======== DATASET SECTION

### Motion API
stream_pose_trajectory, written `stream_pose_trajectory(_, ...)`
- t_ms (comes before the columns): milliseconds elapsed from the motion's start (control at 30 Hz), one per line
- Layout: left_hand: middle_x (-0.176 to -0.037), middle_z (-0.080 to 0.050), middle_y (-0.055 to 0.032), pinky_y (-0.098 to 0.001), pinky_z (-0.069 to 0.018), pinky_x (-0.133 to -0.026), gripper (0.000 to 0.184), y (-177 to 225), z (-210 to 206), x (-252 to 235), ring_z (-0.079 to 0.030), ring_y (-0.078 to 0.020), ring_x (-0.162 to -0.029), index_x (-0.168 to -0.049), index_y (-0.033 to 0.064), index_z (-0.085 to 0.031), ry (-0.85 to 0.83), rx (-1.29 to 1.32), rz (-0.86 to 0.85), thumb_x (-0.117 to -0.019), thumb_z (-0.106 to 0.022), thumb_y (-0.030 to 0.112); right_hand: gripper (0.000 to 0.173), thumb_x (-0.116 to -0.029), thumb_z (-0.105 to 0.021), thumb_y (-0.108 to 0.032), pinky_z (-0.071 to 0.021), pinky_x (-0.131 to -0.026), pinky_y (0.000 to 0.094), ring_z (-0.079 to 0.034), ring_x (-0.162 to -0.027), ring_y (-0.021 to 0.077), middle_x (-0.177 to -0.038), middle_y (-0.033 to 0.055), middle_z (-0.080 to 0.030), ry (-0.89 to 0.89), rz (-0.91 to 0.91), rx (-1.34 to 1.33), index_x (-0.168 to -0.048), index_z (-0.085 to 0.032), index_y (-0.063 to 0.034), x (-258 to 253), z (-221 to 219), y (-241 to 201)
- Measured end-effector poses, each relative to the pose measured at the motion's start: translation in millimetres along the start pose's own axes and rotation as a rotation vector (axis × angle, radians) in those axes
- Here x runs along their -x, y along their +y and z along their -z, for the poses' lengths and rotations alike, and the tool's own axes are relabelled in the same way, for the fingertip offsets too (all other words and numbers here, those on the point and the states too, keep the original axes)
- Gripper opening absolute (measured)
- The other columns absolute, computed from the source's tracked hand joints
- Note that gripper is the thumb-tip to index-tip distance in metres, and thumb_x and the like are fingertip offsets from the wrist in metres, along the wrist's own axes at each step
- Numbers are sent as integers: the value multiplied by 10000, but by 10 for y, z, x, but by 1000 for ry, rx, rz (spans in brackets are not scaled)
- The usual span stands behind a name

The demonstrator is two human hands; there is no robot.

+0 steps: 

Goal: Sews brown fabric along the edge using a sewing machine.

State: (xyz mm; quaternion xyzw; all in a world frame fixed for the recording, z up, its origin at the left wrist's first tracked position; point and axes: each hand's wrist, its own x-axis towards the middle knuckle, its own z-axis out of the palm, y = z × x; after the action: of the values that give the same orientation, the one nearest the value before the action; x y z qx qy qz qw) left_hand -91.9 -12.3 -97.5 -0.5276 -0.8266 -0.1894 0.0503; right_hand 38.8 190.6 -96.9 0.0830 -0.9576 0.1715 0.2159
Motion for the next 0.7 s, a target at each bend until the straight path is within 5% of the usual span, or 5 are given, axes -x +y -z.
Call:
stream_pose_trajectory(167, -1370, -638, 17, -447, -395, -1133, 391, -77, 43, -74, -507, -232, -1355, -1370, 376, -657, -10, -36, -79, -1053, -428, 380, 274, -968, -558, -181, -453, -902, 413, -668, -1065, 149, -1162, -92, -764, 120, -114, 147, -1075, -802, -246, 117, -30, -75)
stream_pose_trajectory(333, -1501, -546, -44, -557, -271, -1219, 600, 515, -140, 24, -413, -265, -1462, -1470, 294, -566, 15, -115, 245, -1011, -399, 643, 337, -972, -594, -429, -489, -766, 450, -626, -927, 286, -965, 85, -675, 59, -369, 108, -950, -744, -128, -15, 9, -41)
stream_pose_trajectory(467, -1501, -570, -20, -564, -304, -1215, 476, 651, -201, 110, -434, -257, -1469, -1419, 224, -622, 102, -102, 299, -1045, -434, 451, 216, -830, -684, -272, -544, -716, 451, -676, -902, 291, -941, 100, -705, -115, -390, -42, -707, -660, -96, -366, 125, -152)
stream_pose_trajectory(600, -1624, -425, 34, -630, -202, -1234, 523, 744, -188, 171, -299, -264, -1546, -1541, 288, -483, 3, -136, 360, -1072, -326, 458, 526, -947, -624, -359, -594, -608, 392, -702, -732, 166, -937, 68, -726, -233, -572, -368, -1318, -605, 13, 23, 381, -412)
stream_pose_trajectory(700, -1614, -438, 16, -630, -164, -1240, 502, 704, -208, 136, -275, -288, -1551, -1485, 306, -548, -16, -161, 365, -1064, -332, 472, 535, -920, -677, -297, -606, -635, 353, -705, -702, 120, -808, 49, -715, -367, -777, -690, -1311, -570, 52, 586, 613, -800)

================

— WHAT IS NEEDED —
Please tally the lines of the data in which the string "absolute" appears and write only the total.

— ANSWER TO THE PROBLEM —
2